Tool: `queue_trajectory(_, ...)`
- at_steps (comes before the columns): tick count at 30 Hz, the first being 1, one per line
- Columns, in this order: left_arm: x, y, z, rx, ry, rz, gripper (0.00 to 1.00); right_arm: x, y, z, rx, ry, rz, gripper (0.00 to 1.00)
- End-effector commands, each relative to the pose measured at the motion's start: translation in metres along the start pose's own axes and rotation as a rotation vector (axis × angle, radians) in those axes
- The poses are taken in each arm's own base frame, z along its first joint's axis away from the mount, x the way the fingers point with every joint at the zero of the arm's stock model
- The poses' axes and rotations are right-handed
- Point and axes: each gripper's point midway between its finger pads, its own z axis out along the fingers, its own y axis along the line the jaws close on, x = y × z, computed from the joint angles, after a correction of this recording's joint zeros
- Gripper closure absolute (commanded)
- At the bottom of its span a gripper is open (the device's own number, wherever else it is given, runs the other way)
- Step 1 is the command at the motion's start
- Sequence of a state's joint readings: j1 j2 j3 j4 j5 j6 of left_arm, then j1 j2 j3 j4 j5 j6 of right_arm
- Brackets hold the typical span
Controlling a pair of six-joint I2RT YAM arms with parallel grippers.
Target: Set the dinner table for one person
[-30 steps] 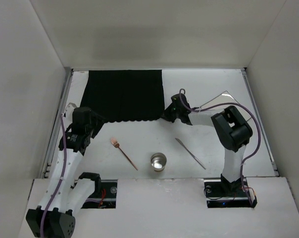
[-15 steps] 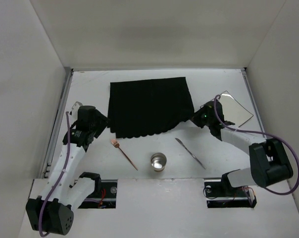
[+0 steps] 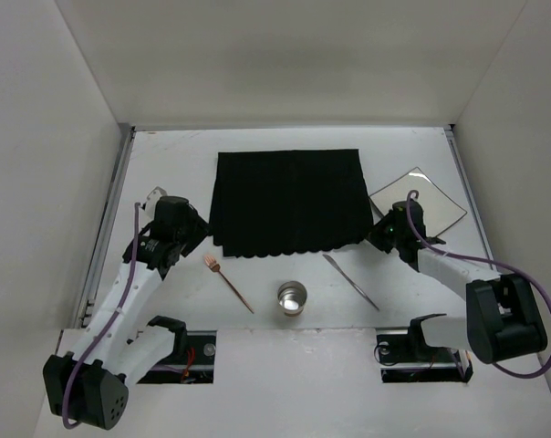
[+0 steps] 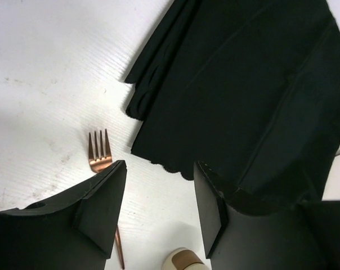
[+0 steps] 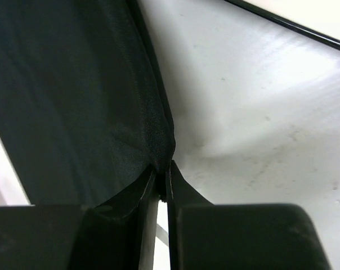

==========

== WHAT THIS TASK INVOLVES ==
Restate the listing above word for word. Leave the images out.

== PROBLEM SOLUTION ==
Tool: `queue_trajectory(_, ...)`
- at_steps (comes before the columns): tick count at 30 Hz, the first being 1, one per line
- Columns, in this order: left_arm: x, y, z, rx, ry, rz, gripper (0.00 to 1.00); right_arm: x, y, z, rx, ry, rz, gripper (0.00 to 1.00)
- End-effector commands, each relative to the pose measured at the motion's start: translation in metres along the start pose's own axes and rotation as a rotation vector (axis × angle, radians) in those axes
- The poses are taken in each arm's own base frame, z along its first joint's axis away from the mount, x the way the fingers point with every joint at the zero of the arm's stock model
- The poses' axes and rotations are right-handed
- Point and axes: each gripper's point midway between its finger pads, its own z axis out along the fingers, its own y axis along the line the jaws close on, x = y × z, computed from the joint angles, after a correction of this recording's joint zeros
- Gripper closure absolute (commanded)
- At the bottom of its span a gripper is open (the device's own number, wherever else it is given, runs the other way)
- Step 1 is the command at the motion's start
- Sequence of a state's joint readings: j1 j2 j3 j4 j5 j6 of left_arm, then j1 j2 j3 j4 j5 j6 of right_arm
- Brackets hold the typical span
Controlling a pair of six-joint I2RT YAM arms with parallel grippers.
Target: Set the dinner table for one person
[-30 steps] 
[-15 steps] 
[+0 steps] 
[+0 steps] 
[+0 steps] 

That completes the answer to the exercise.